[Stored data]

────────

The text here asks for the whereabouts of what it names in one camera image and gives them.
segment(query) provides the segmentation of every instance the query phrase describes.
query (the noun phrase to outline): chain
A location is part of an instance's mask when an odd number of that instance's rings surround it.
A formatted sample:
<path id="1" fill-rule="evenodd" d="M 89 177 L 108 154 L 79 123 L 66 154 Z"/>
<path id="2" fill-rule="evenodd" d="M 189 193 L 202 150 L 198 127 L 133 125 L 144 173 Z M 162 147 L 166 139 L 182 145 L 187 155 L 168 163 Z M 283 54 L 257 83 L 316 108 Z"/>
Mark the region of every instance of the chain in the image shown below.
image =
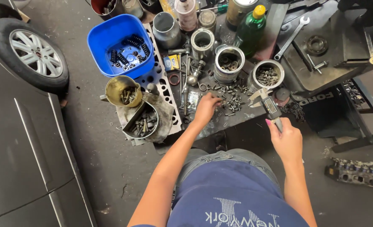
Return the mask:
<path id="1" fill-rule="evenodd" d="M 298 103 L 289 103 L 283 107 L 280 107 L 280 111 L 284 113 L 291 113 L 294 114 L 296 121 L 298 122 L 304 122 L 304 112 L 303 107 L 301 107 Z"/>

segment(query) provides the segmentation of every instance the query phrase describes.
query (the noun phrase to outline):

────────

All of the lines above that carry the string "noun" need to be found and copied.

query (the noun phrase to outline): chain
query (the noun phrase to outline):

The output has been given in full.